After a week of deadlines I am back to my longer-term project on how wars end. I leave for Bosnia this weekend to do some reporting on what sort of peace has followed the Dayton Accords, what Bosnia is like today, how people there understand the war and the meaning of the end of the war. In each segment of this project, I want to look at how wars end in two senses: why the shooting stopped when it did, but also what sort of an ending it was. Bosnia is seen in the U.S. as a foreign policy success story; I want to understand the combination of events and diplomacy that ended the war, and the legacy of that ending. There are some very good books about Bosnia in English, testament to the scores of journalists and political scientists and aid workers and former government officials who poured their souls into the tragedy. Here is some of my background reading.
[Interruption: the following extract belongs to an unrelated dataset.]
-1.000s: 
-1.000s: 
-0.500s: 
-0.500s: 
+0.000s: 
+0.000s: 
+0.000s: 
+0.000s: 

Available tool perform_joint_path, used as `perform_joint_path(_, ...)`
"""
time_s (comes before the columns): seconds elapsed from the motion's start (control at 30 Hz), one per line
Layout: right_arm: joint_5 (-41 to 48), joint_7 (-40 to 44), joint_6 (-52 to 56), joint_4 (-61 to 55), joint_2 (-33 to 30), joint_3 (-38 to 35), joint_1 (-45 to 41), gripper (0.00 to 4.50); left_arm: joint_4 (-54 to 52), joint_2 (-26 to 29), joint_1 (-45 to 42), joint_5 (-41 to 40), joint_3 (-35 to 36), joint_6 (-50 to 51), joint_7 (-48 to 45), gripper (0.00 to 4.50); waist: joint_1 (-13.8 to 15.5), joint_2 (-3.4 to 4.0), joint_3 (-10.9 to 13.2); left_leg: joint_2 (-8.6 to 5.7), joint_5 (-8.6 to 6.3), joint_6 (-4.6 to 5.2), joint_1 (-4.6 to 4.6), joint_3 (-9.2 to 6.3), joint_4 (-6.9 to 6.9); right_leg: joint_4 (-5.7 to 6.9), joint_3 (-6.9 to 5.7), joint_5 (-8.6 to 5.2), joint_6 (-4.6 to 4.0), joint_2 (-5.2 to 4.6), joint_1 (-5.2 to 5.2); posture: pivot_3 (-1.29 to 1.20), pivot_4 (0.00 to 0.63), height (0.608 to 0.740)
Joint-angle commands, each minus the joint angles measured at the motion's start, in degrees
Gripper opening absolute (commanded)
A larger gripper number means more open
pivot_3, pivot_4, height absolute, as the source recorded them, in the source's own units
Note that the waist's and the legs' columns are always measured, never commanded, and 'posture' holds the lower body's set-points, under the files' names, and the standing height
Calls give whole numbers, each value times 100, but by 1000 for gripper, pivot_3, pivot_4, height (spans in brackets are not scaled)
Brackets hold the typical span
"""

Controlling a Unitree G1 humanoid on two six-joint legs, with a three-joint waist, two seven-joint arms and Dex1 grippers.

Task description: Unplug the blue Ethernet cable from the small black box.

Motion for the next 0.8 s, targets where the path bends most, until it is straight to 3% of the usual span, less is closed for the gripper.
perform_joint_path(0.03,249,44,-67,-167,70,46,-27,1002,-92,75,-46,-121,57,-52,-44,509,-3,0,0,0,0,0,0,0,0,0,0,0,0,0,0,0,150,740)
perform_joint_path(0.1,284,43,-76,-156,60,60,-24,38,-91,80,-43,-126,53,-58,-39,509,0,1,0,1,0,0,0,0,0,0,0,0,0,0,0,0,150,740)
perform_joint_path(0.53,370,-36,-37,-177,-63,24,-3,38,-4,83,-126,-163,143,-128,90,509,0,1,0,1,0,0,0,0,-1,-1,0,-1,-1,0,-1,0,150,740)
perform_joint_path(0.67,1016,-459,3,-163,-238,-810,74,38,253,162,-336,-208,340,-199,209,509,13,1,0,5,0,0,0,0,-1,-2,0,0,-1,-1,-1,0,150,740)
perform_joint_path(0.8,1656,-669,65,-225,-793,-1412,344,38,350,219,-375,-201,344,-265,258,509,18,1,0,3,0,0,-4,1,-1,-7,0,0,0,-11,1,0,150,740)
Roger Cohen Hearts Grown Brutal
Ivo Daalder Getting to Dayton
Richard Holbrooke To End a War
Lynne Jones Then They Started Shooting
Noel Malcolm Bosnia: A Short History
Samantha Power “A Problem from Hell”
David Rohde Endgame
John Shattuck Freedom on Fire
Laura Silber and Allan Little Yugoslavia: Death of a Nation
I haven’t read them all yet but the one that has given me the most visceral sense of what the war was like for ordinary people is Then They Started Shooting: Growing Up in Wartime Bosnia. Lynne Jones is a child pyschiatrist and the book is based on her interviews with young people who were children during the war. It has also helped me understand some of the dilemmas faced by Bosnians of different identities as they navigate the post-war landscape.
I didn’t cover the Bosnian war; while it was raging I was criss-crossing the United States with a film crew looking for compelling examples of civic activism for a PBS series on grassroots democracy. But my political scientist mother was deeply immersed in the topic. Much of what I know about Bosnia was gleaned at her dinner table. Now it’s time for me to go find out more for myself.